**WHAT THE TASK ASKS**
Report how many lines in the records below hold the word "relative". Add nothing to the number.

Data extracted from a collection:
_ _ _

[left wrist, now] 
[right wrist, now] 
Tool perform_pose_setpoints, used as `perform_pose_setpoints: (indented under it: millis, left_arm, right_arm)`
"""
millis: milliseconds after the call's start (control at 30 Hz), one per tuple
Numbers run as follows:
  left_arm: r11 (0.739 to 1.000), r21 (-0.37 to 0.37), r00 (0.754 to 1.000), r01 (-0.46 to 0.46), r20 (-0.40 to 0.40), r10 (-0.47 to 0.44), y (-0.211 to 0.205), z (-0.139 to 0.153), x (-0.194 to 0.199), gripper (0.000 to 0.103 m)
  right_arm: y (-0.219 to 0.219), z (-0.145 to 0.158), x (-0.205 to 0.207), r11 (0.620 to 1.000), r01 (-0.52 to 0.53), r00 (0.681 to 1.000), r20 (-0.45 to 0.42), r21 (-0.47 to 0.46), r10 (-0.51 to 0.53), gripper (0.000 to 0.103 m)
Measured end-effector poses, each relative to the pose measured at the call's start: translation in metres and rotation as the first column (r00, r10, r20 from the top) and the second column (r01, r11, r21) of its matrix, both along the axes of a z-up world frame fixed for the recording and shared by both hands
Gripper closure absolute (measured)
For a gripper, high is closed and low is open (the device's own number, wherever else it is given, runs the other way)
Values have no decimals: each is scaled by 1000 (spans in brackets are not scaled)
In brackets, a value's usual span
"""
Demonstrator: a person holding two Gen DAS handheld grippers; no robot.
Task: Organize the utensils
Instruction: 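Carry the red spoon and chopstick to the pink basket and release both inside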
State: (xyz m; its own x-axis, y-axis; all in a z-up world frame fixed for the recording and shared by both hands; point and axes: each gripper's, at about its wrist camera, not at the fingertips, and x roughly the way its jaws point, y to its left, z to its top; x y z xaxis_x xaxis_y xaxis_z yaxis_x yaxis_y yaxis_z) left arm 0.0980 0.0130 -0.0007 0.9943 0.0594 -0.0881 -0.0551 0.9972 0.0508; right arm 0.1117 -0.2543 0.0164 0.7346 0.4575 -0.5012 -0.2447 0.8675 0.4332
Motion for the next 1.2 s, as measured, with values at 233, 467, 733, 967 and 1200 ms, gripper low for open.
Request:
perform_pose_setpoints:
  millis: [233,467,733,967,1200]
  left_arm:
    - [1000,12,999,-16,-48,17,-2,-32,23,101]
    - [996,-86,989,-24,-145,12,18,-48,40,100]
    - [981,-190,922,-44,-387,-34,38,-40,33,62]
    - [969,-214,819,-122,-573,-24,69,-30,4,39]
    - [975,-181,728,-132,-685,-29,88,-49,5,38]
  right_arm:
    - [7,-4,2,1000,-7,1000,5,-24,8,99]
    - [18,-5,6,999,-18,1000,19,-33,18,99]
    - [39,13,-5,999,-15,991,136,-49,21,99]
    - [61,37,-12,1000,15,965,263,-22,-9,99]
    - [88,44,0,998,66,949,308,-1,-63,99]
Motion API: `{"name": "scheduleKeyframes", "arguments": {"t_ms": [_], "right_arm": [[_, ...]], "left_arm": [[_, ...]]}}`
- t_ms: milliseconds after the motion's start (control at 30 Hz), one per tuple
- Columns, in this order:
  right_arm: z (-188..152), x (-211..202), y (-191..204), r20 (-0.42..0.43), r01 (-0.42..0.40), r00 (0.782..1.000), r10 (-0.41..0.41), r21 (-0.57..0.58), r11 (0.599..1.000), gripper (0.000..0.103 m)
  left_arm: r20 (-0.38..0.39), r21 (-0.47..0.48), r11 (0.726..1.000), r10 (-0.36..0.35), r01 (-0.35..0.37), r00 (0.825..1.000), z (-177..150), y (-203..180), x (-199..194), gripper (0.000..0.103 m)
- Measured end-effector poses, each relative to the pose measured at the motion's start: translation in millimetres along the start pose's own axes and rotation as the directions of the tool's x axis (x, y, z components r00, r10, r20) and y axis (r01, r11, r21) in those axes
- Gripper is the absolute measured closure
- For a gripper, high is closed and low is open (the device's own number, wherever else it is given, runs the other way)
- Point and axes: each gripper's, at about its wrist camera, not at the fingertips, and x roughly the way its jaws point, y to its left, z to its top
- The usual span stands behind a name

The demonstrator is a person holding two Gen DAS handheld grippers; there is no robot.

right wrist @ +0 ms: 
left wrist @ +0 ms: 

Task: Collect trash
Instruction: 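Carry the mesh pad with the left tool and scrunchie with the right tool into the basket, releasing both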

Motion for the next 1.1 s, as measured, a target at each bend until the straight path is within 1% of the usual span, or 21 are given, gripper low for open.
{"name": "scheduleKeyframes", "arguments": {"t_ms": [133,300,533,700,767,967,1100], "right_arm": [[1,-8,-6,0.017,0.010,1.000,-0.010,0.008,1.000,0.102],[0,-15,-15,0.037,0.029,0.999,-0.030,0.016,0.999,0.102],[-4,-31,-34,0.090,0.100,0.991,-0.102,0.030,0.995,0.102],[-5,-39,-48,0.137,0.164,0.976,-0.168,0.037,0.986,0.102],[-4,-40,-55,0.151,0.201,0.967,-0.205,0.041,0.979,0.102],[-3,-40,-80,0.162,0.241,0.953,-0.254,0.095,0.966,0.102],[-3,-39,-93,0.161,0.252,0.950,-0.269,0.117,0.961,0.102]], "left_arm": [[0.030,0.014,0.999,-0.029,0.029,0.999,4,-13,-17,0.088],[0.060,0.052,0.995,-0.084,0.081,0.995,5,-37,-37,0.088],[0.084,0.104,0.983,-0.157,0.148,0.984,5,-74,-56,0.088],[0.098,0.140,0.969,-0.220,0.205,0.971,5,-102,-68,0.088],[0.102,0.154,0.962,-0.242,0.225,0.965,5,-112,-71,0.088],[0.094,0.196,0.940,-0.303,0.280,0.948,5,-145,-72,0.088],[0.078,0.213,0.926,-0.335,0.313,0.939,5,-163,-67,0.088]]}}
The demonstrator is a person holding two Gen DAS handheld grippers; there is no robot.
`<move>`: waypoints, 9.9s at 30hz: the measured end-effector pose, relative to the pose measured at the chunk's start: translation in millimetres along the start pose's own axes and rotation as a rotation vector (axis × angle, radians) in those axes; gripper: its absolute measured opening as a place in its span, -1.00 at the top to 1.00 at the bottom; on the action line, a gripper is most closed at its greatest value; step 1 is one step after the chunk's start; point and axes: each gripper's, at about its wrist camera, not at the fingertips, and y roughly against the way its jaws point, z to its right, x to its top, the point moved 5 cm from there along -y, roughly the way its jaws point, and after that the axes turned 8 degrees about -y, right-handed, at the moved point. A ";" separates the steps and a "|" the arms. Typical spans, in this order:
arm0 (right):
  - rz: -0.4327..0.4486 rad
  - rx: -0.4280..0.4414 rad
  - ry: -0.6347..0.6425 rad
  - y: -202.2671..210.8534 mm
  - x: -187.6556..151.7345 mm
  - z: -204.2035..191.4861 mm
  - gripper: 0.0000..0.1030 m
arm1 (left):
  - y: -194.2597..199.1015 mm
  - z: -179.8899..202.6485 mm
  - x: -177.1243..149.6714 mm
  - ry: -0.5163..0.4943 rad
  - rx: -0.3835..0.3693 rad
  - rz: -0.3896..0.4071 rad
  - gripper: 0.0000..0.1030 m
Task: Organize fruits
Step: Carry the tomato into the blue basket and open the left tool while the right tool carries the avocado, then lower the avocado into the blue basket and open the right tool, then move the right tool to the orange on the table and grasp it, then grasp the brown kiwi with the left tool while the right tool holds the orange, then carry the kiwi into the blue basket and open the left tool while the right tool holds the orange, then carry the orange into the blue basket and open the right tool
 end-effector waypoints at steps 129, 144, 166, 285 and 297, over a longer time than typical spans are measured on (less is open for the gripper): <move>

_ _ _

**EXERCISE RESPONSE**
3